31 mar, 2021 - 15:49 • Redação
As três leis aprovadas na Assembleia da República sobre novos apoios sociais extraordinários "violam a Constituição" porque aumentam a despesa fixada no Orçamento do Estado, afirma o primeiro-ministro.
Numa declaração ao país, António Costa anunciou que vai enviar para o Tribunal Constitucional e pedir a fiscalização sucessiva dos diplomas com novos apoios sociais que a oposição aprovou no Parlamento e o Presidente da República promulgou.
O primeiro-ministro desdramatiza a decisão e considera que "não há nenhum conflito" com Marcelo Rebelo de Sousa ou com a Assembleia da República, mas defende que é preciso travar um "precedente" que poderia ser grave para as finanças públicas.
"A nossa Constituição é muito clara na repartição de poderes: o Parlamento é soberano na aprovação do Orçamento do Estado e o Governo é totalmente responsável pela implementação do Orçamento”, declarou o chefe do Governo.
"A Assembleia da República não pode aumentar despesa e diminuir receita prevista no Orçamento que aprovou", afirma António Costa, numa referência à "lei travão".
O primeiro-ministro coloca fora de causa que os beneficiários tenham de devolver qualquer apoio se a decisão dos juízes for a de declarar inconstitucionais os diplomas. António Costa refere que a prática do Tribunal Constitucional é a de restringir os efeitos da declaração de inconstitucionalidade.
Questionado se esta decisão de pedir a constitucionalidade dos três diplomas inibe futuras negociações à esquerda, o chefe do Governo garante que não.
Nesta declaração ao país a partir dos jardins da residência oficial, o primeiro-ministro utilizou palavras de Marcelo Rebelo de Sousa para justificar a decisão de remeter os apoios sociais para o Tribunal Constitucional.

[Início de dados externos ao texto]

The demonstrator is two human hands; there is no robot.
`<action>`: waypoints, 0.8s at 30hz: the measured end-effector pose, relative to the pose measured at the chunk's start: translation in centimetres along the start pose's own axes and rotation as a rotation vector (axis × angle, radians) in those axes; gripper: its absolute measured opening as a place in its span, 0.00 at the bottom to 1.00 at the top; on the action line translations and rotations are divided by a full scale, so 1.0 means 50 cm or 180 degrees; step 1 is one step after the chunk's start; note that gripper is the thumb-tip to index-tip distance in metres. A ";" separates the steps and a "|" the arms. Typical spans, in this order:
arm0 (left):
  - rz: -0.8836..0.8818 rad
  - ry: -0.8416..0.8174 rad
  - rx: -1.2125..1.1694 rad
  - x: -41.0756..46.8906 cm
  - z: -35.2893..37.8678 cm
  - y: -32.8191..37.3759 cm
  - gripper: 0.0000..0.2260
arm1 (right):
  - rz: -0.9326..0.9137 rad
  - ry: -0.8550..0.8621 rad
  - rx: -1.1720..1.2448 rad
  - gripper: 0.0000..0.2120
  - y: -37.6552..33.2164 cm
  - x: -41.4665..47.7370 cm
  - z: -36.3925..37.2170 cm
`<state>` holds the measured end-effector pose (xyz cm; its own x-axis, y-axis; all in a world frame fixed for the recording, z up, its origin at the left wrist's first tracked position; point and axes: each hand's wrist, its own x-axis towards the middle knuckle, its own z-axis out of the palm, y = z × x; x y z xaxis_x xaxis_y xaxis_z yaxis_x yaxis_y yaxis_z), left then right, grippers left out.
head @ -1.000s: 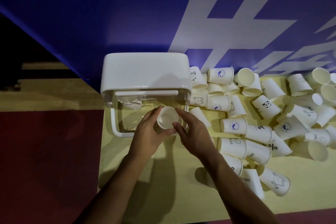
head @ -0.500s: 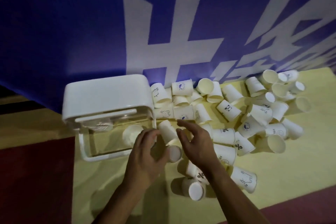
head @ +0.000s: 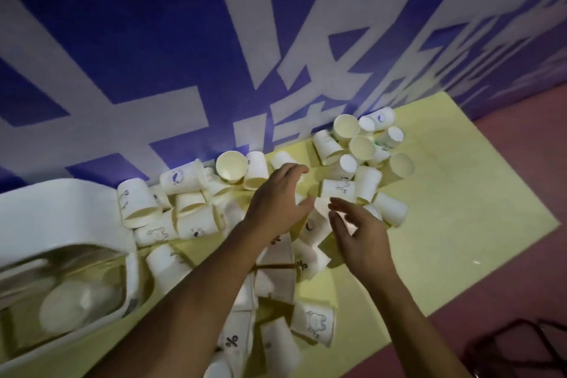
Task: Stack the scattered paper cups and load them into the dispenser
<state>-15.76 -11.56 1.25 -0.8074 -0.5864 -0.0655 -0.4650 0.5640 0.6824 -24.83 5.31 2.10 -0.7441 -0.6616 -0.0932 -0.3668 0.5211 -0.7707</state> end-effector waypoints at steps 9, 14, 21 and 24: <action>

“O senhor Presidente da República procurou limitar os danos constitucionais destas leis, ao propor uma interpretação que esvazia o seu efeito prático e até reforçar os poderes do Governo ao entender, e cito: ‘que os diplomas podem ser aplicados na medida em que respeitem os limites resultados do Orçamento do Estado vigente’. Ainda assim, e apesar do esforço do senhor Presidente da República, subsistem questões para resolver”, afirmou.
"Primeiro, o Governo não pode deixar de cumprir uma lei da Assembleia da República enquanto esta vigorar, mesmo que a entenda inconstitucional e só o Tribunal Constitucional pode declarar, com força obrigatória geral, a inconstitucionalidade de uma lei."
Apoios Sociais
Executivo diz que leis aprovadas no Parlamento vio(...)
"Segundo, os cidadãos beneficiários têm o direito de saber com o que podem contar. Se com o que a Assembleia da República aprovou, se com o que o Governo viesse a limitar na sua interpretação."
"Terceiro, não se alcança forma justa de reconduzir estas leis parlamentares aos limites orçamentais. Como iriamos aplicar esse limite? Dando apoios a uns e negando a outros? Dando apoios apenas aos que fossem mais rápidos a pedir, até se esgotar o plafond previsto no Orçamento e recusando todos os pedidos posteriores? Ou reduzindo o montante do apoio pago a todos, violando assim o disposto na lei da Assembleia da República."
"Quarto, é perigoso que se forme um precedente que abra a porta para o receio expresso pelo senhor Presidente da República e que volto a citar: ‘de a prática parlamentar passar a ser de constante desfiguração do Orçamento do Estado’”, frisou António Costa.
O Presidente da República, Marcelo Rebelo de Sousa, decidiu promulgar três leis aprovadas pela oposição, no Parlamento, que o Governo queria que Marcelo Rebelo de Sousa vetasse ou enviasse para o Tribunal Constitucional. Em causa estão alargamentos de apoios sociais para famílias e trabalhadores independentes.
A decisão do Presidente foi anunciada no domingo à tarde, através do site da Presidência da República, onde Marcelo publicou uma extensa justificação para a sua decisão, que contraria a vontade do Governo. E que aproveita para também enviar recados políticos sobre a necessidade de cumprimento da legislatura e de diálogo e consenso perante a crise pandémica.
Depois da promulgação dos diplomas, o ministro das Finanças, João Leão, afirmou, na terça-feira, que a decisão do Presidente da República de promulgar as medidas de apoios sociais urgentes é inconstitucional e abre um precedente "muito grave".
Em declarações à RTP3, João Leão reiterou que a decisão de Marcelo Rebelo de Sousa aumenta a despesa do Estado em 40 milhões de euros por mês e sublinhou que "o que está em causa neste alargamento não é a bondade da medida em concreto, mas o princípio do que foi seguido".